Output the entries below word for word, stopping once the line containing "scope: outline every instance of the white" is done, and omit each picture.

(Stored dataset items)
════════

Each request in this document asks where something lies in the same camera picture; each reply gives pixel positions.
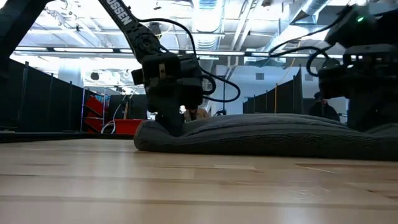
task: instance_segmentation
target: gray cloth
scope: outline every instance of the gray cloth
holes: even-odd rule
[[[360,133],[309,115],[241,114],[189,122],[183,132],[176,138],[155,121],[146,121],[134,144],[155,152],[398,160],[396,124]]]

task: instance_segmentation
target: black partition wall
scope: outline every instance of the black partition wall
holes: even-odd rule
[[[83,89],[9,60],[0,81],[0,130],[79,131]]]
[[[270,91],[249,98],[243,103],[243,113],[303,113],[301,69],[293,80],[275,86]]]

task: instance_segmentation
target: white cable
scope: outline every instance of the white cable
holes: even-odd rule
[[[170,30],[172,29],[172,26],[173,26],[173,25],[170,24],[170,25],[169,25],[169,28],[167,28],[167,30],[166,30],[165,32],[161,32],[160,34],[156,34],[155,36],[156,36],[156,37],[160,37],[160,36],[162,36],[162,35],[164,35],[164,34],[170,32]]]
[[[113,126],[114,126],[114,121],[108,122],[108,123],[102,128],[101,134],[104,134],[105,129],[106,129],[108,126],[110,126],[110,125],[113,125]]]
[[[113,133],[116,131],[116,122],[114,122],[114,119],[115,119],[115,117],[116,117],[116,113],[118,112],[120,106],[123,104],[123,101],[124,101],[124,99],[126,99],[126,97],[127,97],[127,95],[124,95],[123,100],[122,100],[122,103],[119,104],[119,106],[116,108],[116,111],[114,111],[114,113],[113,113],[112,121],[108,122],[108,123],[102,128],[101,134],[104,134],[105,129],[106,129],[108,126],[110,126],[110,125],[113,125],[113,129],[112,129],[111,134],[113,134]]]

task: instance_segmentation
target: wooden table
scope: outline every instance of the wooden table
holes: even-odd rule
[[[398,223],[398,163],[0,144],[1,224]]]

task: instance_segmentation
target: ceiling
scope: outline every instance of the ceiling
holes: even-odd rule
[[[193,0],[194,5],[197,5],[198,1]],[[5,0],[0,0],[0,6],[4,2]],[[198,33],[195,28],[210,26],[215,21],[217,22],[217,17],[199,14],[187,0],[124,0],[127,6],[131,6],[132,13],[140,19],[169,18],[192,30],[195,40],[218,38],[218,50],[258,50],[270,44],[272,38],[279,32],[280,18],[283,17],[287,5],[294,1],[268,0],[271,3],[269,6],[263,7],[252,4],[250,8],[248,6],[243,7],[246,2],[262,4],[265,1],[224,0],[224,5],[220,6],[223,12],[220,15],[221,28],[215,33],[203,35]],[[366,1],[331,0],[328,6],[344,6],[348,2],[363,4]],[[189,50],[192,48],[189,38],[181,28],[163,23],[160,24],[160,28],[162,29],[160,41],[168,49]],[[249,30],[247,37],[243,37],[245,29]],[[299,34],[301,33],[291,32],[287,37],[294,38]],[[301,40],[300,45],[321,47],[324,45],[320,41],[321,39],[323,39],[322,36],[310,37]],[[288,44],[285,48],[291,48],[296,45]],[[33,67],[49,73],[56,74],[58,72],[58,67],[61,63],[60,58],[80,58],[90,64],[92,70],[121,72],[140,67],[132,54],[126,54],[122,58],[112,58],[111,60],[112,55],[103,55],[92,50],[129,49],[125,37],[97,0],[56,0],[48,3],[46,9],[37,18],[19,46],[68,49],[91,48],[92,54],[89,55],[68,55],[66,54],[67,52],[62,50],[39,54],[26,50],[23,52],[15,51],[12,56],[14,60],[21,62],[28,60]],[[344,49],[337,46],[331,51],[333,54],[342,54]]]

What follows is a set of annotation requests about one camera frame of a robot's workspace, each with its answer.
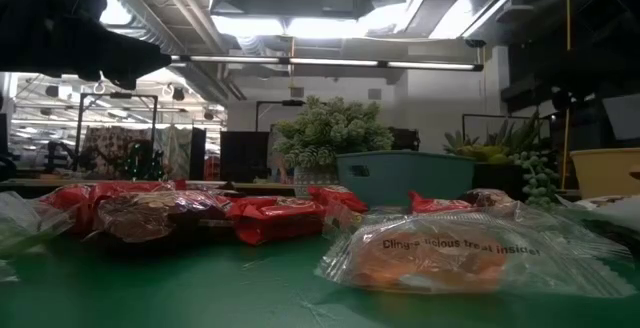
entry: green tabletop
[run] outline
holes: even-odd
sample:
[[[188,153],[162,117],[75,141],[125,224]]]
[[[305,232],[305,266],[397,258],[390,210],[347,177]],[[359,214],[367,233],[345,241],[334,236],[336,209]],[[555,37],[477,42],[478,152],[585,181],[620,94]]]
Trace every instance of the green tabletop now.
[[[68,238],[13,262],[0,327],[640,327],[640,295],[403,295],[313,275],[321,237],[114,260]],[[623,272],[636,287],[640,274]]]

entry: plant pot
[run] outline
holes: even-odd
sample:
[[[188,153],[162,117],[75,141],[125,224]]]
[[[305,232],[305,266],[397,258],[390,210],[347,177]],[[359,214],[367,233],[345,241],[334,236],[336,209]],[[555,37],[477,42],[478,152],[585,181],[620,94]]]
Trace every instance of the plant pot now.
[[[338,170],[336,166],[320,168],[296,167],[293,172],[293,184],[296,185],[296,197],[307,198],[309,191],[307,188],[313,185],[337,185]]]
[[[499,189],[509,197],[524,202],[528,196],[522,192],[527,184],[522,177],[526,171],[515,164],[476,163],[473,188]]]

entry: yellow container
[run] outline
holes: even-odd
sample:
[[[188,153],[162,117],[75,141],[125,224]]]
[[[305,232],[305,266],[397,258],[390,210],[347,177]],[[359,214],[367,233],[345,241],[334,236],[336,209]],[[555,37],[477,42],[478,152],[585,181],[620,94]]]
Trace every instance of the yellow container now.
[[[640,165],[640,148],[571,152],[582,198],[640,194],[640,180],[630,173]]]

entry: teal plastic bin
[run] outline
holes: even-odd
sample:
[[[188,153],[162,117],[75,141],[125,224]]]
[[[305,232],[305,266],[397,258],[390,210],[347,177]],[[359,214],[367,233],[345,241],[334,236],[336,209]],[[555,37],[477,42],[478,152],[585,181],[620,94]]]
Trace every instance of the teal plastic bin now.
[[[409,205],[409,191],[454,199],[471,189],[475,161],[451,155],[380,151],[338,155],[340,184],[370,206]]]

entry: green plant
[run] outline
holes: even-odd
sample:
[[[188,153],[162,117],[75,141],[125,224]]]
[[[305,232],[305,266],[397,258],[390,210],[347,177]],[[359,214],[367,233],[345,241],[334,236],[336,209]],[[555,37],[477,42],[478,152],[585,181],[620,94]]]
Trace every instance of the green plant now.
[[[522,188],[522,191],[529,195],[525,203],[541,208],[551,208],[557,190],[554,182],[560,176],[545,167],[547,158],[541,157],[538,152],[521,152],[510,158],[515,164],[528,171],[523,175],[527,185]]]
[[[542,121],[538,112],[534,113],[520,128],[515,129],[515,123],[509,125],[507,119],[502,122],[496,133],[487,132],[484,144],[478,144],[479,138],[471,139],[469,136],[462,138],[462,133],[456,131],[455,137],[446,133],[445,138],[449,143],[444,146],[444,151],[463,157],[474,158],[478,162],[491,164],[508,164],[512,160],[509,154],[529,151],[533,148],[536,138],[539,136]]]
[[[284,155],[289,167],[320,168],[335,164],[336,155],[389,150],[391,132],[376,122],[380,107],[342,98],[321,102],[307,98],[307,105],[295,121],[278,122],[284,139],[274,149]]]

════════

**Exercise solution:**
Each request in this document asks where something lies in the same camera picture; each reply gives pixel positions.
task: instance_segmentation
target: gray cloth
scope: outline every instance of the gray cloth
holes: even-odd rule
[[[360,133],[309,115],[241,114],[189,122],[183,132],[176,138],[155,121],[146,121],[134,144],[155,152],[398,160],[396,124]]]

task: instance_segmentation
target: black partition wall
scope: outline every instance of the black partition wall
holes: even-odd rule
[[[83,89],[9,60],[0,81],[0,130],[79,131]]]
[[[270,91],[249,98],[243,103],[243,113],[303,113],[301,69],[293,80],[275,86]]]

task: instance_segmentation
target: white cable
scope: outline every instance of the white cable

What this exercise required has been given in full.